Opening Reception Friday, September 20!

The Perlman Teaching Museum exhibition season gets underway this weekend with two galleries filled with work by William Kentridge.

South African artist William Kentridge has created an extensive body of interrelated works that includes drawings, prints, sculptures, artists’ books, films, and theatrical productions. His interdisciplinary approach to art is most often political.

William Kentridge: Universal Archive, housed in the Braucher Gallery, presents a series of linocut images printed on dictionary and encyclopedia pages. The images — trees, coffee pots, cats, typewriters, birds, horses, nudes, and self-portraits — are frequent characters in his  visual lexicon, and range from highly descriptive to gestural abstractions.

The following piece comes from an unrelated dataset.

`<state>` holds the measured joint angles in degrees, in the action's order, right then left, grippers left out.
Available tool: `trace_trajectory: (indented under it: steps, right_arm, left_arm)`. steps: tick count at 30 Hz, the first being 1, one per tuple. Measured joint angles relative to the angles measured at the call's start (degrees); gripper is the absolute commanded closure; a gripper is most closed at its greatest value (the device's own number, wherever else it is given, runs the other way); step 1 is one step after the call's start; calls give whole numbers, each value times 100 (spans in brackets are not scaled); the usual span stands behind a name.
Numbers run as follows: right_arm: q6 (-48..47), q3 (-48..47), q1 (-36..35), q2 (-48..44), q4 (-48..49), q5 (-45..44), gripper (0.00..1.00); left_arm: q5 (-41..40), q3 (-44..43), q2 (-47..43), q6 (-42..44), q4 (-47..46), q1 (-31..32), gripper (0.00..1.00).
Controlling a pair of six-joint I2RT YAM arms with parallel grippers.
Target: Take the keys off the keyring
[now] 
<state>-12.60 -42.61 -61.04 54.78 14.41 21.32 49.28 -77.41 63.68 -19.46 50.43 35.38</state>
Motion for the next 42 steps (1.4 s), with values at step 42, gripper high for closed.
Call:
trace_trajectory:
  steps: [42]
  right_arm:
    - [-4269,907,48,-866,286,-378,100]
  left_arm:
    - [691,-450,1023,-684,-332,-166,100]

In the smaller Kaemmer Family Gallery, video installation Second-hand Reading is an exceptional example of Kentridge’s animation style and ongoing personal investigation of South Africa and the country’s history of apartheid. This powerful artwork explores race relations through drawings, text, and music.

The opening on September 20th will feature a lecture at 6:00 p.m. in Weitz 236 by Lynn Marsden-Atlass, Director of the Arthur Ross Gallery and Curator of the University of Pennsylvania Art Collection, followed by a reception in the Weitz Commons right outside the Museum’s doors.

Both shows run through November 20th.